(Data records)
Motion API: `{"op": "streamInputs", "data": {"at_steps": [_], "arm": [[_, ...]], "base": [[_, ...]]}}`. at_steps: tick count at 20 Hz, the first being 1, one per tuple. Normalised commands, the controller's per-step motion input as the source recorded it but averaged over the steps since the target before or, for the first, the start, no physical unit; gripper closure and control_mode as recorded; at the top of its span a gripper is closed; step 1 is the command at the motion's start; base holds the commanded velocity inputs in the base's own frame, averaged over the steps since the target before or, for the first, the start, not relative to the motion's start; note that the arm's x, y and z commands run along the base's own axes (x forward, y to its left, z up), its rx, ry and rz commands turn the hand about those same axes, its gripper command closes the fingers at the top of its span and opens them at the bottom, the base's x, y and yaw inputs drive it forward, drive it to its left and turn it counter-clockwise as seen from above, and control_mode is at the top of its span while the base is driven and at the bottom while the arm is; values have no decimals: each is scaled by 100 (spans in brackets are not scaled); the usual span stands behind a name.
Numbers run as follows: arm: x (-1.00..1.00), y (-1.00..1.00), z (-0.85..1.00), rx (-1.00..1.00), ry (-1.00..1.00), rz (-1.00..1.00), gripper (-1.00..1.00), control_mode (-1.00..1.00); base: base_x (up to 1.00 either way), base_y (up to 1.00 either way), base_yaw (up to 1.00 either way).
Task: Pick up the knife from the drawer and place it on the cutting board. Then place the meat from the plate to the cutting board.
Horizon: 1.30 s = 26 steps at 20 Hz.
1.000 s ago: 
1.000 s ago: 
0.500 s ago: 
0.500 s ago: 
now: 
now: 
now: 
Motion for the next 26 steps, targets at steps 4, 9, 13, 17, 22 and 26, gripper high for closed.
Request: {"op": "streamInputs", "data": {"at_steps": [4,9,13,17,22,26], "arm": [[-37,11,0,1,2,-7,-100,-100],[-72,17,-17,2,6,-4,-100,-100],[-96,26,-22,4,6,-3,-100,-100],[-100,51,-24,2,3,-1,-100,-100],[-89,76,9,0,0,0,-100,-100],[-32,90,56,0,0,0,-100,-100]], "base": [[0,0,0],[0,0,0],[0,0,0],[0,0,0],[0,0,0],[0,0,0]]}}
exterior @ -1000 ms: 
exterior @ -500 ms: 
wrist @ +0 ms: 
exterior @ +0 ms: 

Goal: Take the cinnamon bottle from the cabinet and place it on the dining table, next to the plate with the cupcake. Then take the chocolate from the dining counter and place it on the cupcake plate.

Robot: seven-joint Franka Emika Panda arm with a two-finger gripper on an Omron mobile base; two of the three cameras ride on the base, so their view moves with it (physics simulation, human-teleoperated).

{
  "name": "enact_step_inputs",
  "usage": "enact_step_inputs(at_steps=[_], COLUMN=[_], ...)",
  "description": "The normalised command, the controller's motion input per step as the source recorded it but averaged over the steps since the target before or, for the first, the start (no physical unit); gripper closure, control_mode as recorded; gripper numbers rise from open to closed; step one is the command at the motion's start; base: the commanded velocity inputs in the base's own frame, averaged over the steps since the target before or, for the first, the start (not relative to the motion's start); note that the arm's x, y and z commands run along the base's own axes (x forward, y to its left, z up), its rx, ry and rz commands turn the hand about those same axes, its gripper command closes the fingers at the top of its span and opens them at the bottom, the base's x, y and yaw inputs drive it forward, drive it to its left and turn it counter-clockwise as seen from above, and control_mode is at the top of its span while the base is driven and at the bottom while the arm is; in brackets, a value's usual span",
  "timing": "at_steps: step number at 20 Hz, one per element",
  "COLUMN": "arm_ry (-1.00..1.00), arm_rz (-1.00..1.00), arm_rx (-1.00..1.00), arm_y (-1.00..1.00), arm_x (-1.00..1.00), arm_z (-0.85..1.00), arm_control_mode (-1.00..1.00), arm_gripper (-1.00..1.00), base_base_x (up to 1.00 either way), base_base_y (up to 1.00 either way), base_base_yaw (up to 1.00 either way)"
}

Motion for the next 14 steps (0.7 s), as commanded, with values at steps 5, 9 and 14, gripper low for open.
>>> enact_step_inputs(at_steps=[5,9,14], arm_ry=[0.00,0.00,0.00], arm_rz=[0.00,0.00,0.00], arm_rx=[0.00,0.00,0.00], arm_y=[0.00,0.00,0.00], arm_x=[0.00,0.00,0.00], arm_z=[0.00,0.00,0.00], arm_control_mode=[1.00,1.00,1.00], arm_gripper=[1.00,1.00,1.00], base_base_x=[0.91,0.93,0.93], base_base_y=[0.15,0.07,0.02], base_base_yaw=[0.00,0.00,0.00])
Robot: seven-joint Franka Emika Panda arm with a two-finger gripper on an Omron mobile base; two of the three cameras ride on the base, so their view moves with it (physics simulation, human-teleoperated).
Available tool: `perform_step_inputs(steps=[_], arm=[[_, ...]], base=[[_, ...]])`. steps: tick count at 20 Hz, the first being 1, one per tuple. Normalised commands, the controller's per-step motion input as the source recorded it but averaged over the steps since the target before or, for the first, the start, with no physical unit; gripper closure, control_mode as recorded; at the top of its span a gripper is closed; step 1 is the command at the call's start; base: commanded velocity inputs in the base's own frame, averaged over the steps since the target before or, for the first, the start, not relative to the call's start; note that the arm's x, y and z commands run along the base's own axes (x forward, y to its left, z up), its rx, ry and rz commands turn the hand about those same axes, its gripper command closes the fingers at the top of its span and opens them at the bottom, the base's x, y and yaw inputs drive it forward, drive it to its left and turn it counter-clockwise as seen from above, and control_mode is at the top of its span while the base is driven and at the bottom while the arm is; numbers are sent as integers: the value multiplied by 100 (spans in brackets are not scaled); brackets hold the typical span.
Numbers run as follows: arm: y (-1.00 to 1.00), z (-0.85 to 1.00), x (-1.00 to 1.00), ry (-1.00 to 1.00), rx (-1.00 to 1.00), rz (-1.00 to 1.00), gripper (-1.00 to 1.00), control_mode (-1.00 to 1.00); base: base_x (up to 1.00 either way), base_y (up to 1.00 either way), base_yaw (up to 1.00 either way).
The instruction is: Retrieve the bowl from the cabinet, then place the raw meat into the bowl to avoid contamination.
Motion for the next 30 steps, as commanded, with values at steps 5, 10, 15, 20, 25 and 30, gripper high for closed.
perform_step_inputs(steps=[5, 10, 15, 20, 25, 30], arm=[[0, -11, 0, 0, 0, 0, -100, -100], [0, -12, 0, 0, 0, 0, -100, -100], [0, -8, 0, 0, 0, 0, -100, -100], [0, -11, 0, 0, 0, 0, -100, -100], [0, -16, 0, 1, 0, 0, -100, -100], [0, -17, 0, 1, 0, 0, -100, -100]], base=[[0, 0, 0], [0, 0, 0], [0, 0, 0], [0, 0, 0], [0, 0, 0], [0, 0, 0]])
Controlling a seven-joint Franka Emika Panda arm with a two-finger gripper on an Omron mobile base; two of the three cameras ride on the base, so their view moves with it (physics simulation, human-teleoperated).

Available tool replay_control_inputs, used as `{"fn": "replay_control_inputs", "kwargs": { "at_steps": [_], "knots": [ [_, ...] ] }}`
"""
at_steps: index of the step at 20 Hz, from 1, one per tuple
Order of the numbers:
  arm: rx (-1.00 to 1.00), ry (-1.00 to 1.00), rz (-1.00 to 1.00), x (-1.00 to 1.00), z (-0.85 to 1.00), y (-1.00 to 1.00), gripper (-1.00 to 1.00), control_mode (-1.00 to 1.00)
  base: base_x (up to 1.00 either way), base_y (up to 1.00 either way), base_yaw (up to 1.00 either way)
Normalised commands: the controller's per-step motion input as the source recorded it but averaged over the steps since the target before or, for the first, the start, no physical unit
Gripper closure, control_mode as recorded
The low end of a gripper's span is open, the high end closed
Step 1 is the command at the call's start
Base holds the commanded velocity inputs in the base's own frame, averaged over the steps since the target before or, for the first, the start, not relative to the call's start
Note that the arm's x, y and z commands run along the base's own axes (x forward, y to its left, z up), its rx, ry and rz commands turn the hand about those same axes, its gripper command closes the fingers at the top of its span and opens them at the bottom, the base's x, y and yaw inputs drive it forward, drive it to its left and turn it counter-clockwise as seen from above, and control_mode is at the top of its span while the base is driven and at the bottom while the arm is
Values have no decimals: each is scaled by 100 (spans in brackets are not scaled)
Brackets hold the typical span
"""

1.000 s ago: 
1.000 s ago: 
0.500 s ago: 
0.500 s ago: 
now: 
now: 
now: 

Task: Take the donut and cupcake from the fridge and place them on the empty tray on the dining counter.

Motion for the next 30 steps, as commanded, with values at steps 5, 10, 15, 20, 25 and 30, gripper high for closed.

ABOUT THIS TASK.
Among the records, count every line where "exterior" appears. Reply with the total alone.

REPLY TO THE EXERCISE.
3